Sepp Hochreiter: Das Thema KI ist halt von Hollywood vorbesetzt. Und in Filmen wie in Terminator oder Matrix braucht es Spannung. In Wahrheit sind wir KI-technisch in Nischen sehr gut dabei. Aber selbst da, wo es gut funktioniert, braucht es eine gute Aufbereitung. Bei Bilderkennung muss das Foto gut sein, damit die KI damit arbeiten kann. Aber KI besteht bislang nur aus mathematischen Formeln. Das bedeutet, sobald etwas an der Umgebung verändert wird, geht die Sache schief.

Woran liegt das?
Sepp Hochreiter: KI hat kein Weltverständnis. Ein Kind lernt früh, Objekte von Nicht-Objekten zu unterscheiden. Das heißt: Es versteht, was zu einem Objekt gehört und was nicht. Es kennt das Wort Katze nicht, aber es weiß, was zu diesem Tier gehört und was nicht. KI lernt anders. Es erkennt: Das ist eine Katze. Ist der Schwanz weg, erkennt die KI die Katze nicht mehr. Das Kind schon.

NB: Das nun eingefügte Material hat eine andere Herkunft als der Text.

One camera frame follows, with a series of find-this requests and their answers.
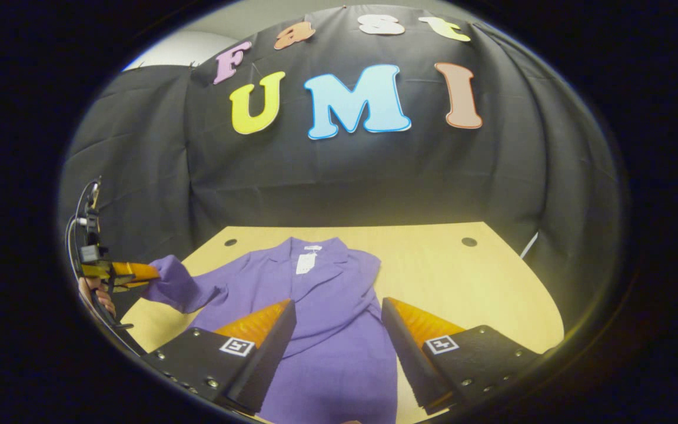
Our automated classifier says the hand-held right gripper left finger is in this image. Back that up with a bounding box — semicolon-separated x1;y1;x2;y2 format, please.
142;299;297;414

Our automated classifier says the purple jacket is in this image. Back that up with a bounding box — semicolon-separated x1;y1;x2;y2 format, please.
142;237;401;424

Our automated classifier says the black backdrop cloth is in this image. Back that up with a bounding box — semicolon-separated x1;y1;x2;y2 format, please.
59;5;622;354

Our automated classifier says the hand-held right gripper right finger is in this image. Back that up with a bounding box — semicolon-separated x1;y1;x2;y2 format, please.
381;297;543;414

Man hört aber von KI, die zum Beispiel schon selbstständig Restaurant-Termine buchen kann.
Sepp Hochreiter: Ja, die KI wurde mit so vielen Daten gefüttert, dass sie passende Worte raussuchen kann. Aber der Unterschied wird bei selbstfahrenden Autos deutlich. Wenn der Wind eine Plastiktonne auf die Straße weht, kann der Mensch sehr rasch entscheiden, ob er gegen die Tonne fährt oder gegen die parkenden Autos am Straßenrand. Der Mensch kann das, obwohl er das vielleicht noch nie erlebt hat. Der KI fehlt das Weltverständnis des Menschen. Sie kann nicht einschätzen, ob Autos oder die Mülltonne mehr wert ist. Wenn man sich mit der Materie beschäftigt sieht man deutlich: Der Unterschied zwischen Mensch und KI ist einfach gigantisch.